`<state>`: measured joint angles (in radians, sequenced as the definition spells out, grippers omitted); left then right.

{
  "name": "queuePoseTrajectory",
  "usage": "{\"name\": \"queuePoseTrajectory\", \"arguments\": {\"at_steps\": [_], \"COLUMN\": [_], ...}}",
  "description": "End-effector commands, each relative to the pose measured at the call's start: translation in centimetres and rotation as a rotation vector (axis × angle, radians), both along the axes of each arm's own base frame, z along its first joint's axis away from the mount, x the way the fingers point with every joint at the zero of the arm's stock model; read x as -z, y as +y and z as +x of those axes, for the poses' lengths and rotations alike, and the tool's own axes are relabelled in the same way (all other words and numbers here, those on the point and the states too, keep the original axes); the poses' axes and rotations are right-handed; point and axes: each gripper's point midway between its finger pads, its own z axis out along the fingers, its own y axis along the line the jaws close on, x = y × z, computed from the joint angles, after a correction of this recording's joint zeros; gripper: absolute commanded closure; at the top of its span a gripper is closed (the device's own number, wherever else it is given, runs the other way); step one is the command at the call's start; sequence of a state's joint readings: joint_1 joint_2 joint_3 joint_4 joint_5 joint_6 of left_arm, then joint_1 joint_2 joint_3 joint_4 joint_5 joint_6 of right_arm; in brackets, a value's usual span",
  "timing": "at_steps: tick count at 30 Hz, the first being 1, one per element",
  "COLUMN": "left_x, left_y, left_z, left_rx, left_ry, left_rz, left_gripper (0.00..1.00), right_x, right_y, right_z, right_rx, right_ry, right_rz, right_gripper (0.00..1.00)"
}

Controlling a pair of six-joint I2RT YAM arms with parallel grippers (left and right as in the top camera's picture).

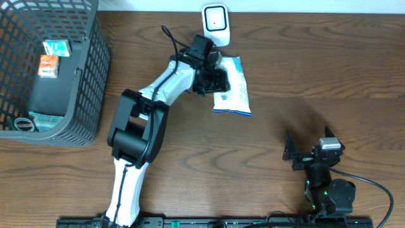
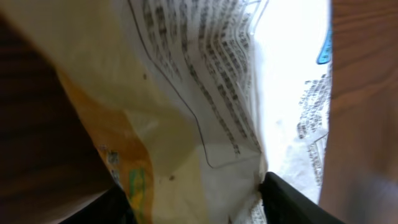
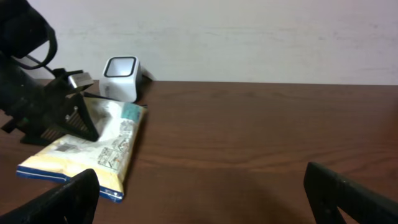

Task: Scan the item barcode
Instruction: 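Move the bag right and release it on the table with the left gripper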

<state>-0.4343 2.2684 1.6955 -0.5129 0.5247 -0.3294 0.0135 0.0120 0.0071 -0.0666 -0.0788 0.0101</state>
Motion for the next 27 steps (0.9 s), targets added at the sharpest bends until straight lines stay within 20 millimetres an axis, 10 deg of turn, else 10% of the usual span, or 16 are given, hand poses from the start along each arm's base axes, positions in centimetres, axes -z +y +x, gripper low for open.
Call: {"name": "queuePoseTrajectory", "arguments": {"at_steps": [1, 14, 21, 27], "left_x": [0.2, -5.3, -8.5, -16.2], "left_y": [-2.9, -14.1, -12.4, -8.1], "left_z": [-1.5, -3.3, -1.3, 1.1], "left_rx": [0.064, 0.127, 0.099, 0.134], "left_ry": [0.015, -0.1, -0.163, -0.373], "left_rz": [-0.059, -0.334, -0.36, -0.383], "left_gripper": [0.44, 0.45, 0.45, 0.45], "right_x": [0.0, 0.0, 0.0, 0.0], "right_y": [0.2, 0.2, 0.2, 0.2], "right_z": [0.0, 0.0, 0.0, 0.0], "right_rx": [-0.01, -0.01, -0.01, -0.01], "right_ry": [-0.001, -0.001, -0.001, -0.001], "right_rz": [-0.011, -0.011, -0.011, -0.011], "right_gripper": [0.01, 0.01, 0.01, 0.01]}}
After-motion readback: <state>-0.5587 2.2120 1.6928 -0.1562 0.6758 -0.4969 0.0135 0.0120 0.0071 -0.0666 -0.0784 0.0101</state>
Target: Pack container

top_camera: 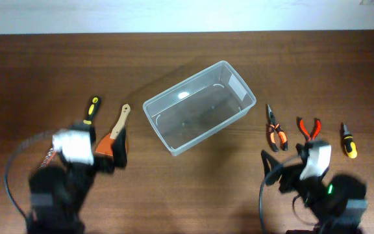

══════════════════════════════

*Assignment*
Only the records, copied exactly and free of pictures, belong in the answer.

*Problem solution*
`<state>`: measured joint angles (in radians, sequenced as the definition spells out, grippers omitted); left then right.

{
  "name": "queuePoseTrajectory",
  "usage": "{\"name\": \"queuePoseTrajectory\", \"arguments\": {\"at_steps\": [_], \"COLUMN\": [_], ...}}",
  "description": "End-effector commands, each relative to the pose measured at the call's start: translation in centimetres and rotation as a rotation vector (axis × angle, radians), both along the axes of each arm's own base frame, z along its first joint's axis away from the mount, x the way the fingers point with every joint at the zero of the arm's stock model; read x as -z, y as +y and z as +x of those axes, for the poses' lengths and rotations alike, and the tool's own axes are relabelled in the same way (all other words and numbers here, those on the point and the states too, keep the original axes); the poses' axes and rotations are right-handed; point and axes: each gripper's point midway between its finger pads, its own z axis out along the fingers, its own y axis along the line the jaws close on, x = y × z, computed from the joint angles, after a correction of this recording's joint zeros; gripper: absolute commanded closure; at the top of its span a gripper is closed (the device's own number, wherever else it is given, runs the other way); step one is the command at the call's start; sequence of a state's joint readings: joint_1 joint_2 joint_3 joint_4 joint_5 joint_6 of left_arm, then joint_1 joint_2 joint_3 joint_4 joint_5 joint_6 of right_arm; in brackets, a value's usual span",
  "timing": "at_steps: tick count at 30 Hz, the first being 1, one per element",
  "COLUMN": "left_x, left_y, left_z, left_rx, left_ry, left_rz, left_gripper (0.00..1.00), right_x, right_y, right_z, right_rx, right_ry, right_rz, right_gripper (0.00..1.00)"
}

Controlling a pair of six-joint I2RT YAM arms with parallel grippers (left and right as in the top camera's picture).


Task: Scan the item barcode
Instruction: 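Move the bag right and release it on the table with the left gripper
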
<state>-0.4343 2.2684 1.6955 -0.5129 0.5247 -0.3294 0.0135 0.0120 0.0071 -0.0666 -0.0788 0.0101</state>
Motion for the next 27 steps (0.9 s), targets added at the sharpest bends until straight lines stay within 20 millimetres an axis, 10 deg of turn, else 10% of the usual span, or 16 are given, hand poses from the start along each arm's base axes, positions in centimetres, axes -z +y +x, gripper low for open.
Call: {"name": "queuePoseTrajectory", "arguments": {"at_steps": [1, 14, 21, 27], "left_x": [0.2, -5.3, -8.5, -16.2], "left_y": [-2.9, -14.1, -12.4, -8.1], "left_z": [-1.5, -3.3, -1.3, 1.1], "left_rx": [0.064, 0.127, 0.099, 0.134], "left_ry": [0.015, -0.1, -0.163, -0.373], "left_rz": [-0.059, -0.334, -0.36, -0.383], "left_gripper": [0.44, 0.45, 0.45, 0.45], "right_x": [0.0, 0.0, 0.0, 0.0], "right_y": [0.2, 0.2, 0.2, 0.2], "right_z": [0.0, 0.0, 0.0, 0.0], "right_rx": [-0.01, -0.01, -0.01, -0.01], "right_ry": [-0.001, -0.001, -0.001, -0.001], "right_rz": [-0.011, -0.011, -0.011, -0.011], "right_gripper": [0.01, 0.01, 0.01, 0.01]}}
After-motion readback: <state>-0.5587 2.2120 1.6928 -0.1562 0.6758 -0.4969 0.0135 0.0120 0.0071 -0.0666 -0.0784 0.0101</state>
Target: Pack container

top_camera: 

With that, the answer is done.